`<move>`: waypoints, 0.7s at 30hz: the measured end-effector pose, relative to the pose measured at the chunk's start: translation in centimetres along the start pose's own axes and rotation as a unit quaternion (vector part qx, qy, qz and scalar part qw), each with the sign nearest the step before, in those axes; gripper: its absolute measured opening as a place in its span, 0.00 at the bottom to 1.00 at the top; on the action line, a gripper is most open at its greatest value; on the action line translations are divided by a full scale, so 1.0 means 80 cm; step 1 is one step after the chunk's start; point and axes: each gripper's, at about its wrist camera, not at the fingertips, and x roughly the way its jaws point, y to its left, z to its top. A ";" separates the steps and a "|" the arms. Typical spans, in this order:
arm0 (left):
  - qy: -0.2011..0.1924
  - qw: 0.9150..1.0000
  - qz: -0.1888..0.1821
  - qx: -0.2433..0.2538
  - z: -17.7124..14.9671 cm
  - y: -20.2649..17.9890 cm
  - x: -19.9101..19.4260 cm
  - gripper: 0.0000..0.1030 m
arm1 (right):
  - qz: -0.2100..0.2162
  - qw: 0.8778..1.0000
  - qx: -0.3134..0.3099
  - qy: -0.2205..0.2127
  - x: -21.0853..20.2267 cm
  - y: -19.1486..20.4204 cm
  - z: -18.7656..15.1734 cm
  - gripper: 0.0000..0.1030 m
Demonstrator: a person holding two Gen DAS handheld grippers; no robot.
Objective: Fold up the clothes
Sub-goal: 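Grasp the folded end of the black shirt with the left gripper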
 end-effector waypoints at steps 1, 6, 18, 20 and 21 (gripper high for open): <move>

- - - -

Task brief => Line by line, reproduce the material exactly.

Expected output =>
`<move>`: waypoints, 0.7s at 30hz: the measured end-effector pose, relative to the pose measured at the chunk's start: translation in centimetres along the start pose's own axes and rotation as a unit quaternion (vector part qx, qy, qz and scalar part qw), each with the sign nearest the step before, in those axes; gripper: its absolute measured opening as a place in its span, 0.00 at the bottom to 1.00 at the top; on the action line, a gripper is most open at its greatest value; on the action line translations are divided by a full scale, so 1.0 means 80 cm; step 1 is one step after the chunk's start; point and axes: each gripper's, at about its wrist camera, not at the fingertips, and x roughly the way its jaws point, y to its left, z to its top. A ";" separates the steps and a "|" the arms. Typical spans, in this order:
arm0 (left):
  - qy: -0.2011..0.1924
  - qw: 0.9150..1.0000
  - qz: -0.1888..0.1821
  - qx: -0.2433..0.2538
  - z: -17.7124..14.9671 cm
  - y: -20.2649..17.9890 cm
  - x: -19.9101..19.4260 cm
  - gripper: 0.0000..0.1030 m
arm1 (right):
  - qz: -0.2100..0.2162
  - qw: 0.8778..1.0000
  - qx: -0.3134..0.3099
  - qy: -0.2205..0.2127
  - x: -21.0853..20.2267 cm
  - y: -19.1486..20.4204 cm
  - z: -18.7656..15.1734 cm
  - gripper: 0.0000..0.1030 m
Demonstrator: a person holding two Gen DAS handheld grippers; no robot.
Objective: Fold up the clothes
Sub-goal: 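Grasp the folded end of the black shirt with the left gripper
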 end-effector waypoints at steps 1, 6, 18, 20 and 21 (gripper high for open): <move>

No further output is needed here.